Quell'immagine lì, pieno di fango e colmo di gioia, è Sonny Colbrelli che traccia un solco strepitoso nella storia. L'italiano ha appena vinto la Parigi-Roubaix, e per raccontarne l'epica non basterebbe forse un libro.
A partire dal finale e quindi dallo sprint a tre con Vermeersch e Van der Poel, continuando con la pioggia battente e quella ruota bucata, poi la caduta, di un Gianni Moscon che avrebbe meritato certamente altra sorte. Comunque, un italiano non vinceva questa classica dal 1999. Da Tati.
Anche quella serve: è inevitabile. Ma il colpo di frusta del destino non racconta meno del bresciano, che ha pianto a singhiozzo dopo la vittoria perché ogni mattoncino sul muro della gara è finito al posto giusto. Pedalata dopo pedalata, un po' com'era successo a Imola, quando Sonny aveva vinto il campionato italiano.
Come Vermeersch e Van der Poel, Colbrelli era davanti a una prima volta meravigliosa: nella regina delle classiche non aveva mai corso. E di certo non si aspettava pioggia che si faceva presto fango, anche perché non accadeva da 19 anni.

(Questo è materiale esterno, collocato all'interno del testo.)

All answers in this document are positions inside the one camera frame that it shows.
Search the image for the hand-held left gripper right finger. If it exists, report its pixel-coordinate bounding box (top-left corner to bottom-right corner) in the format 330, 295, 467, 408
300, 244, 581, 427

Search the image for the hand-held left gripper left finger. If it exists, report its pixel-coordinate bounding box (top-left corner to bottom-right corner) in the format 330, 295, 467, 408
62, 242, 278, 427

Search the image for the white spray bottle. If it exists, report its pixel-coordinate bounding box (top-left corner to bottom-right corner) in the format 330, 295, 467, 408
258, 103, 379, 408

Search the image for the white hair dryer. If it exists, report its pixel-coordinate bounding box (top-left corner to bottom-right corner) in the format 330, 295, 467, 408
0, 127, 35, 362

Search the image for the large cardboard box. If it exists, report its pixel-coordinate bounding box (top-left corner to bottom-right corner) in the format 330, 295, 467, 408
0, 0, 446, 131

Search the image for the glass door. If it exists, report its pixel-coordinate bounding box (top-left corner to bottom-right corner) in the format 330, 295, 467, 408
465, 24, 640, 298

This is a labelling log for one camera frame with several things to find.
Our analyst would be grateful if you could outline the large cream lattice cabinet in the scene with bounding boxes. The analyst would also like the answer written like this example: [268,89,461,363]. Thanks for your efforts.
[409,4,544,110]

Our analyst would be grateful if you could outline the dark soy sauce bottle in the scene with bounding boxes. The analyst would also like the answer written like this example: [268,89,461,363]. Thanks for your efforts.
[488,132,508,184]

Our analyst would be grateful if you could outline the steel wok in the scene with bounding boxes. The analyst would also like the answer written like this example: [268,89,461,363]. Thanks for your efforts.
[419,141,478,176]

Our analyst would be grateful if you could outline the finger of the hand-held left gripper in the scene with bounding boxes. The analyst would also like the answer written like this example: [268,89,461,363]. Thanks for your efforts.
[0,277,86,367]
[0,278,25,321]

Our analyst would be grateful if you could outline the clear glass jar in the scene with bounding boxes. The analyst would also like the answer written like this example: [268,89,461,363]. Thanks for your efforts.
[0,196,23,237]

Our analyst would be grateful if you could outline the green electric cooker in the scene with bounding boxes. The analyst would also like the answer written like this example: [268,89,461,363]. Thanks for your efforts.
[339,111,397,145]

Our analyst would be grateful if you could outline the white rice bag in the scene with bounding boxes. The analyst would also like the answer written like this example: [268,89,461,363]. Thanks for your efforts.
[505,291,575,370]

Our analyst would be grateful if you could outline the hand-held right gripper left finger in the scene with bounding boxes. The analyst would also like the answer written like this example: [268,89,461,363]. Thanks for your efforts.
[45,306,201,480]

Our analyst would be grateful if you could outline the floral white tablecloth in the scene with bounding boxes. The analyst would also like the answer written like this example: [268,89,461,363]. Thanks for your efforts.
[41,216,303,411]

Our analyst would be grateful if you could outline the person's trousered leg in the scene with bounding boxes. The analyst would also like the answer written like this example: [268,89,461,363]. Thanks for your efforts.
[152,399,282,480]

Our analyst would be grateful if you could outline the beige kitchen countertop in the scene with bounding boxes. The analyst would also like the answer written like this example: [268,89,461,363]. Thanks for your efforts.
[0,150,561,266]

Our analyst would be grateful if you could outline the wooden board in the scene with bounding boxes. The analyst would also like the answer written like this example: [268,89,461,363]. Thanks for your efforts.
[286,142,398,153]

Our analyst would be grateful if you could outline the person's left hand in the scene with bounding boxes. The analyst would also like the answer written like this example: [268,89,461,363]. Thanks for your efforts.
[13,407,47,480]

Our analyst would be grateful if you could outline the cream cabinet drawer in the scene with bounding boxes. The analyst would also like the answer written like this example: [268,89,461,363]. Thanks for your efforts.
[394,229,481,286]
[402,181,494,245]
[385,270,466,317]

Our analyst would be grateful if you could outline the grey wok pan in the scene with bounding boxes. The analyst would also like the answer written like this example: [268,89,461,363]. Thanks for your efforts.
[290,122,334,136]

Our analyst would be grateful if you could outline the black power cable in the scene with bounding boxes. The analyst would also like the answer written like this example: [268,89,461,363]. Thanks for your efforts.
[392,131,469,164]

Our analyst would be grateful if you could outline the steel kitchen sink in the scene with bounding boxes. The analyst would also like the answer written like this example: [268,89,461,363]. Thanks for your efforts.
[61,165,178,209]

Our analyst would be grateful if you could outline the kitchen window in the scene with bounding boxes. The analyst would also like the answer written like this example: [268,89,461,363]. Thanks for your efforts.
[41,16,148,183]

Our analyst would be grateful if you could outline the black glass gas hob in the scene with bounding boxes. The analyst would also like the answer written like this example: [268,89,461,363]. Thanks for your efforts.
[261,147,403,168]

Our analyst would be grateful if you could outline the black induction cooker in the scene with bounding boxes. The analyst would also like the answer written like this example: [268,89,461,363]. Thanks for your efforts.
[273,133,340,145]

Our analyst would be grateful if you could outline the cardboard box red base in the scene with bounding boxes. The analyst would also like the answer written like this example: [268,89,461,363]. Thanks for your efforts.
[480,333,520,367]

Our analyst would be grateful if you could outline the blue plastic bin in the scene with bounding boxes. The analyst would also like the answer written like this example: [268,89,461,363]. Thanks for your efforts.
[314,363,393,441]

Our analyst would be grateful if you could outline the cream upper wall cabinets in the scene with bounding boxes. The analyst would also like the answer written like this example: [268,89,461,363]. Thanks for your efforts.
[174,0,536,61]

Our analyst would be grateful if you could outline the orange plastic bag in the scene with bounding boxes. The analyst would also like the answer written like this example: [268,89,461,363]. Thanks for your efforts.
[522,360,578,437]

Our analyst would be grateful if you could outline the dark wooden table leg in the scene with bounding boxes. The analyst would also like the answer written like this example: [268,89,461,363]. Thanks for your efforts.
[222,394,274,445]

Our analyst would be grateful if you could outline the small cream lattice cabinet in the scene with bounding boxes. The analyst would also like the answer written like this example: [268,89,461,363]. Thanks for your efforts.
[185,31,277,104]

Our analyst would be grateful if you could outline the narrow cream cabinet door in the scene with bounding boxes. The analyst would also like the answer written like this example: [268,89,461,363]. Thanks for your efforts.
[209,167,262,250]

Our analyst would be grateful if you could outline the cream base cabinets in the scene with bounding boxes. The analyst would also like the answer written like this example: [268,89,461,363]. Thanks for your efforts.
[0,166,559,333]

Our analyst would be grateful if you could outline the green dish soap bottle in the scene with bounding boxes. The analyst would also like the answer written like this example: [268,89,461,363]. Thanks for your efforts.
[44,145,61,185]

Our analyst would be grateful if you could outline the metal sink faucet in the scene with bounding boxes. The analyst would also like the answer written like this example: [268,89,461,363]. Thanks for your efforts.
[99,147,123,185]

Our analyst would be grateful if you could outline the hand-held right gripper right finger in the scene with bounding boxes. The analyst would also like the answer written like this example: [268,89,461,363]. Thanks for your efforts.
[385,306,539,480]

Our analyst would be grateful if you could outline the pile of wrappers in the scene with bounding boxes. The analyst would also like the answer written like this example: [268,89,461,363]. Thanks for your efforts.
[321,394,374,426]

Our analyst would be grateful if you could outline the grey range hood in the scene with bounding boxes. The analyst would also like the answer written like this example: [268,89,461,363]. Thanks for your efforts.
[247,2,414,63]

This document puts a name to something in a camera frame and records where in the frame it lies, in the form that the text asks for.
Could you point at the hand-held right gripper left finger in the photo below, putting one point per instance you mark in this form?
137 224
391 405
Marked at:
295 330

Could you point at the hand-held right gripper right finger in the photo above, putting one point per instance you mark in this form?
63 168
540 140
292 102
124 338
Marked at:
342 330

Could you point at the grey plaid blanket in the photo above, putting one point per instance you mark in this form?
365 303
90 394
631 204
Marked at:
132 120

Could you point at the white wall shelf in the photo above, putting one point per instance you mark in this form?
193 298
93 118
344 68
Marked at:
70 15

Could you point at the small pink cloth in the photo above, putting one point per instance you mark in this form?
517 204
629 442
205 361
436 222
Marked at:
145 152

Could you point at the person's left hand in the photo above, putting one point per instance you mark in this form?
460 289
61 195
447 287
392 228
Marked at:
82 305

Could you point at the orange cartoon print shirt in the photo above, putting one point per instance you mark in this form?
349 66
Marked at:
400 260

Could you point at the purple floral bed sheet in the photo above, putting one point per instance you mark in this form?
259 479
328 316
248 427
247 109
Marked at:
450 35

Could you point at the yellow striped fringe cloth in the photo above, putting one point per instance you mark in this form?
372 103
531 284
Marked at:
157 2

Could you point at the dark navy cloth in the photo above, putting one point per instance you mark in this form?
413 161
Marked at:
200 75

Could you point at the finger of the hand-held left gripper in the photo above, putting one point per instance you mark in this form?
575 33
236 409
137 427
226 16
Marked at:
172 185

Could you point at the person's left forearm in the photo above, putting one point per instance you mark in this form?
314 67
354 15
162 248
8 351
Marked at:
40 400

In un'altra prima volta - mai si era disputata a ottobre, la Roubaix si è confermata una corsa impregnata di storia e con un futuro ancora molto vispo. Basterebbe guardare le condizioni, le uscite di scena impreviste e improvvise (Sagan su tutti) e la gara proprio di Colbrelli. Tra i primi dall'inizio e primo all afine.